WHAT THE TASK ASKS — A faithful transcription of all the entries below is needed, without the pictures.

====== DATA SHOWN

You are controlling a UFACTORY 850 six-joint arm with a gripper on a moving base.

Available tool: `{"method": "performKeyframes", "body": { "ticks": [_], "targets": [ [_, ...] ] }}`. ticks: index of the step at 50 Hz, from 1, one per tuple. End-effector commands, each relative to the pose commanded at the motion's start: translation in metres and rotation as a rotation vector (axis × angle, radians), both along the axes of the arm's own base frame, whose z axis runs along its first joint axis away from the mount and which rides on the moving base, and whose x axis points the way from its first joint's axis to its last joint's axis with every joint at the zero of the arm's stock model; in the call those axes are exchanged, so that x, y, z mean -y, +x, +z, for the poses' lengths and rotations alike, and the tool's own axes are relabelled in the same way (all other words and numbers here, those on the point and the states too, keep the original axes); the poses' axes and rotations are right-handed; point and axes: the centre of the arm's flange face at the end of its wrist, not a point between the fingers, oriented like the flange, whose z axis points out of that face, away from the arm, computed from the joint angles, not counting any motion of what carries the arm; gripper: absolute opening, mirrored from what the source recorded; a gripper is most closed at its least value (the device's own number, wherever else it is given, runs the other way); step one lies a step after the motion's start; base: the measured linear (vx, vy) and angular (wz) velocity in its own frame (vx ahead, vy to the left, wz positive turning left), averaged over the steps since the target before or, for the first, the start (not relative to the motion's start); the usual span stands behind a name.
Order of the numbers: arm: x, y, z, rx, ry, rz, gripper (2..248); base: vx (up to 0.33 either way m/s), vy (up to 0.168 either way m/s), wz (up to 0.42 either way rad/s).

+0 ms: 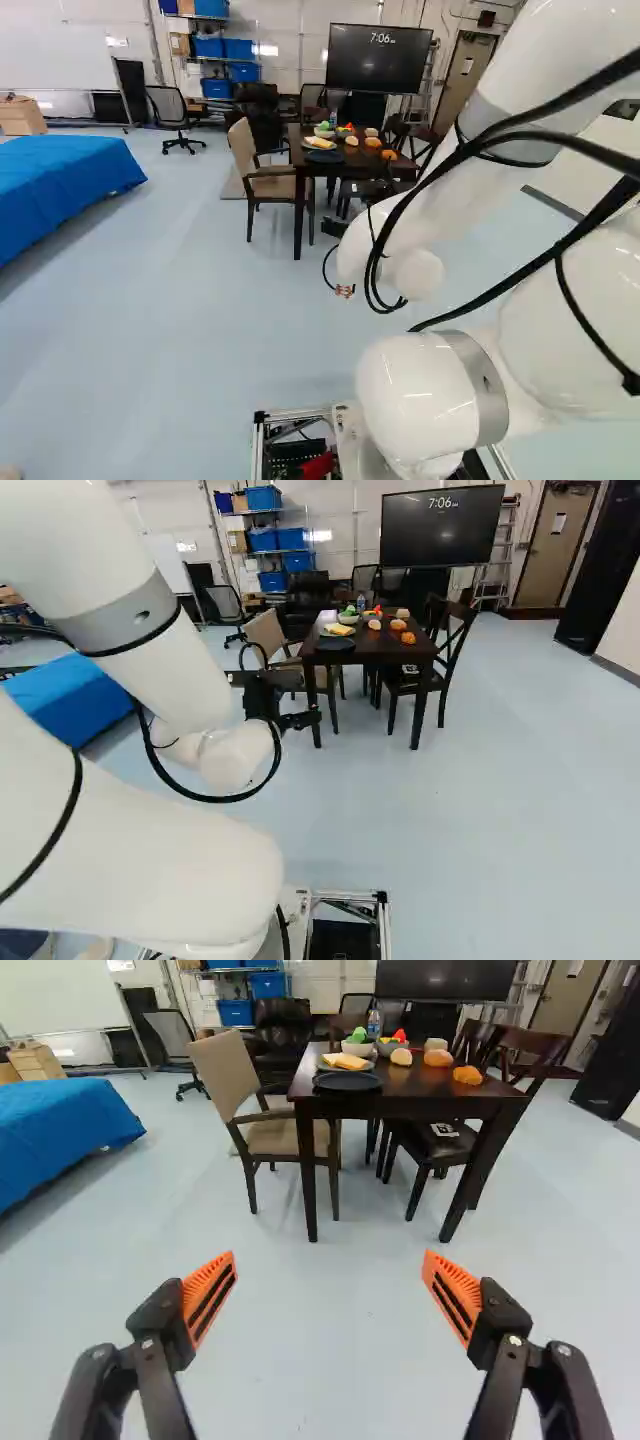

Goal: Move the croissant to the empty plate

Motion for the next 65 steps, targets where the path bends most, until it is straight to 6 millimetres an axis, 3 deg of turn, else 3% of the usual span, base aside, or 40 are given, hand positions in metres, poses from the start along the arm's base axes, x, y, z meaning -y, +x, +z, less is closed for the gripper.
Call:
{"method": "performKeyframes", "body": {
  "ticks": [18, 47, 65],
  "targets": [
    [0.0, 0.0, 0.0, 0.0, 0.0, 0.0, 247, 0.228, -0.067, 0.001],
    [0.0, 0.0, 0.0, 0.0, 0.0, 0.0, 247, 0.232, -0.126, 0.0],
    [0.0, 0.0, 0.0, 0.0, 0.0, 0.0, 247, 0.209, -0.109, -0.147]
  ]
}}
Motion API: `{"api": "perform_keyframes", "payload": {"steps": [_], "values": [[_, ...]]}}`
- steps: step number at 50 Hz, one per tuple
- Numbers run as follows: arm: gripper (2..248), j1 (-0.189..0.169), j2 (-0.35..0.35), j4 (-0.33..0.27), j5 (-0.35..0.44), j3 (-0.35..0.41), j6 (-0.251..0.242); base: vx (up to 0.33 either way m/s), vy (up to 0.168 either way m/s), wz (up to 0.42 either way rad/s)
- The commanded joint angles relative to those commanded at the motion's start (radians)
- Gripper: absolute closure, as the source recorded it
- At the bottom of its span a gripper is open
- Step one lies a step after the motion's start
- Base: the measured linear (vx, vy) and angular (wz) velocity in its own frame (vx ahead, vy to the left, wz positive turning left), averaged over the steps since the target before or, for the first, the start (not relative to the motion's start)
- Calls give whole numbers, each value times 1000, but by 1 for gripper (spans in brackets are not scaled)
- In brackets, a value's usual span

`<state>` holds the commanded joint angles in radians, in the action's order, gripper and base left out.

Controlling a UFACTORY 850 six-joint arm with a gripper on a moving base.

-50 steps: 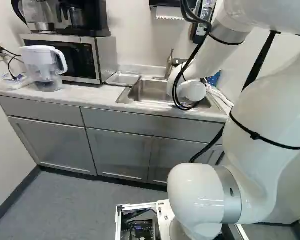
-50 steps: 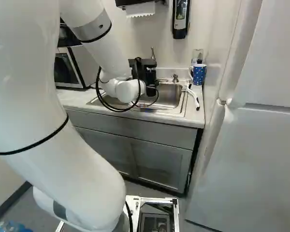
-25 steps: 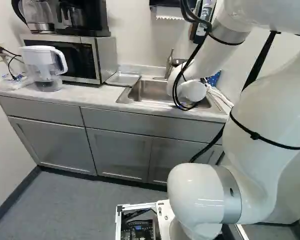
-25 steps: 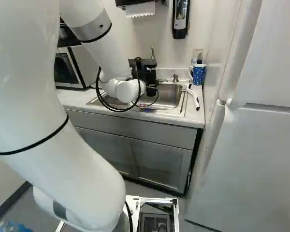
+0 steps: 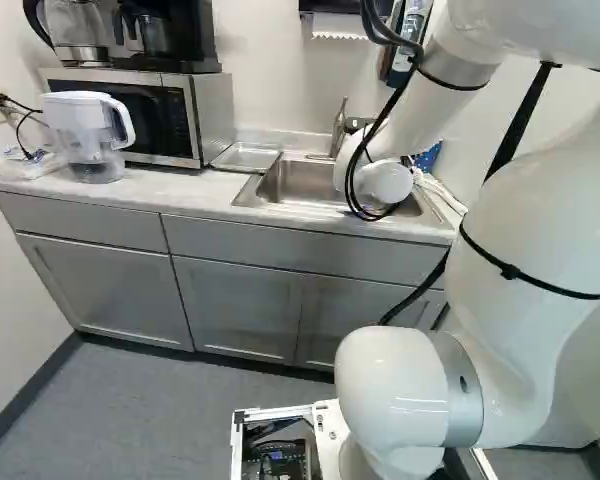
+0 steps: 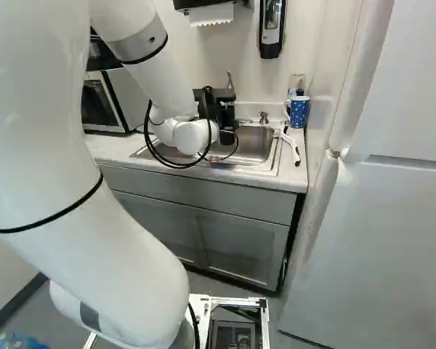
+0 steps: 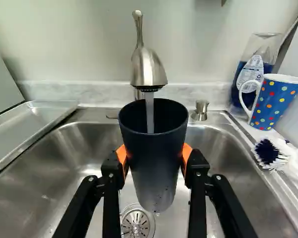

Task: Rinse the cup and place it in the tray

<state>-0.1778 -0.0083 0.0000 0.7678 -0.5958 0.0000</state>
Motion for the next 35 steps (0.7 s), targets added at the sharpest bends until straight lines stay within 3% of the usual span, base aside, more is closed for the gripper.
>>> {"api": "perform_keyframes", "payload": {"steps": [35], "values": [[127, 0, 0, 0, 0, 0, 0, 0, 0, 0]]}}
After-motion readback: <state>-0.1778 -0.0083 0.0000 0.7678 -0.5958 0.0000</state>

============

RESULT —
You are controlling a UFACTORY 850 six-joint arm with a gripper on a moving base.

Available tool: `{"method": "performKeyframes", "body": { "ticks": [_], "targets": [ [_, ...] ] }}`. ticks: index of the step at 50 Hz, from 1, one per tuple. End-effector commands, each relative to the pose commanded at the motion's start: translation in metres and rotation as a rotation vector (axis × angle, radians), both along the axes of the arm's own base frame, whose z axis runs along its first joint axis away from the mount and which rides on the moving base, and whose x axis points the way from its first joint's axis to its last joint's axis with every joint at the zero of the arm's stock model; in the call those axes are exchanged, so that x, y, z mean -y, +x, +z, for the poses' lengths and rotations alike, and the tool's own axes are relabelled in the same way (all other words and numbers here, those on the point and the states too, keep the original axes); the poses' axes and rotations are right-handed; point and axes: the centre of the arm's flange face at the end of its wrist, not a point between the fingers, oriented like the flange, whose z axis points out of that face, away from the arm, computed from the joint angles, not counting any motion of what carries the arm; gripper: absolute opening, mirrored from what the source recorded; a gripper is most closed at its least value (the device's own number, wherever else it is given, runs the other way); step one lies a step after the motion's start; base: the measured linear (vx, vy) and angular (wz) velocity in its own frame (vx ahead, vy to the left, wz positive turning left), averaged over the steps since the target before or, for the first, the start (not relative to the motion's start); the usual span stands behind a name.
Order of the numbers: arm: x, y, z, rx, ry, rz, gripper (2..248); base: vx (up to 0.33 either way m/s), vy (up to 0.168 either way m/s), wz (up to 0.42 either way rad/s).

+0 ms: 

Goal: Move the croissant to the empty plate

Motion for the next 65 steps, targets where the path bends most, until it is straight to 6 millimetres an axis, 3 deg of turn, else 3% of the usual span, base aside, or 40 are given, hand positions in metres, poses from the start along the arm's base axes, x, y, z meaning -y, +x, +z, less is closed for the gripper.
Call:
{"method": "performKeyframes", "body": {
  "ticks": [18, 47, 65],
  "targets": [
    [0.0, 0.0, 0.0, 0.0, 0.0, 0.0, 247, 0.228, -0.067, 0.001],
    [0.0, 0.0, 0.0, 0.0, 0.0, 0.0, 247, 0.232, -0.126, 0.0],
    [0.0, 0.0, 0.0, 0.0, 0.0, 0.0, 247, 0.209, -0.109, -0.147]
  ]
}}
Motion API: `{"api": "perform_keyframes", "payload": {"steps": [_], "values": [[_, ...]]}}`
- steps: step number at 50 Hz, one per tuple
- Numbers run as follows: arm: gripper (2..248), j1 (-0.189..0.169), j2 (-0.35..0.35), j4 (-0.33..0.27), j5 (-0.35..0.44), j3 (-0.35..0.41), j6 (-0.251..0.242); base: vx (up to 0.33 either way m/s), vy (up to 0.168 either way m/s), wz (up to 0.42 either way rad/s)
- The commanded joint angles relative to those commanded at the motion's start (radians)
- Gripper: absolute closure, as the source recorded it
- At the bottom of its span a gripper is open
- Step one lies a step after the motion's start
- Base: the measured linear (vx, vy) and angular (wz) velocity in its own frame (vx ahead, vy to the left, wz positive turning left), averaged over the steps since the target before or, for the first, the start (not relative to the motion's start)
- Calls give whole numbers, each value times 1000, but by 1 for gripper (spans in brackets are not scaled)
- In brackets, a value's usual span

`<state>` holds the commanded joint angles in radians, in the action's order, gripper and base left out.

Controlling a UFACTORY 850 six-joint arm with a gripper on a moving base.

-50 steps: 
-50 steps: 
-25 steps: 
-25 steps: 
+0 steps: 
+0 steps: 
+0 steps: 

Task: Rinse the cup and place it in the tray

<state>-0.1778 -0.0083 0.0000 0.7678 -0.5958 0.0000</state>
Motion for the next 35 steps (0.7 s), targets added at the sharpest bends until straight lines stay within 3% of the usual span, base aside, more is closed for the gripper.
>>> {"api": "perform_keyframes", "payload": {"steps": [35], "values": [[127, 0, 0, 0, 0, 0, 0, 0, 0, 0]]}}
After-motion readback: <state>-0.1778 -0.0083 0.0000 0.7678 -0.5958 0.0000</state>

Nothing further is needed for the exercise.